**ACTION ITEM**
Without its pictures, the listing below is to be transcribed exactly.

-=-=-

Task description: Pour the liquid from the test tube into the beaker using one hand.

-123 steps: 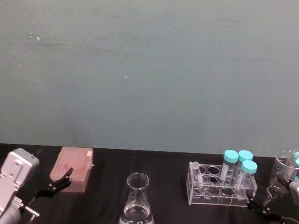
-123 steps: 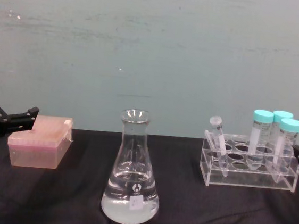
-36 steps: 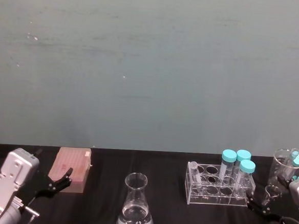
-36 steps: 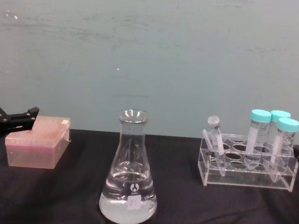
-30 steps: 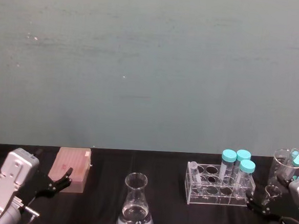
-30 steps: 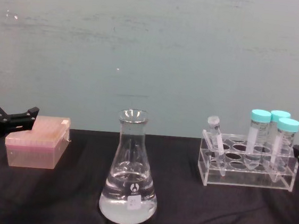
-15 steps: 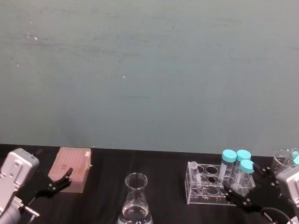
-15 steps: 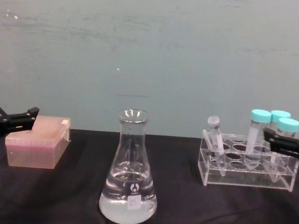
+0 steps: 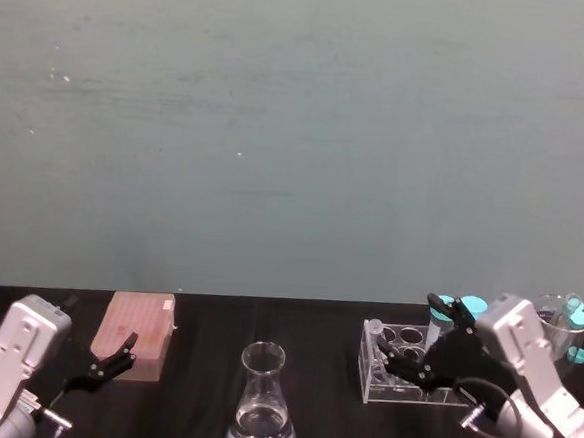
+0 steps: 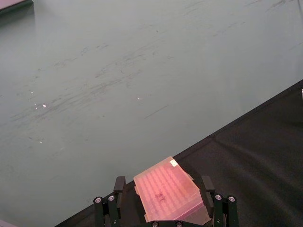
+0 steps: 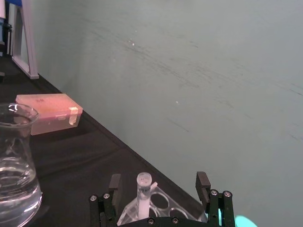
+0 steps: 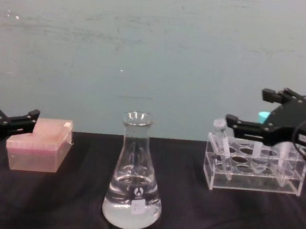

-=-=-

**WRITTEN SOLUTION**
Task description: Pour the liquid from the test tube into the beaker using one hand.

-123 steps: 
-123 steps: 
-36 steps: 
-36 steps: 
-30 steps: 
-30 steps: 
-15 steps: 
-15 steps: 
+0 steps: 
+0 steps: 
+0 steps: 
+0 steps: 

No more output is expected here.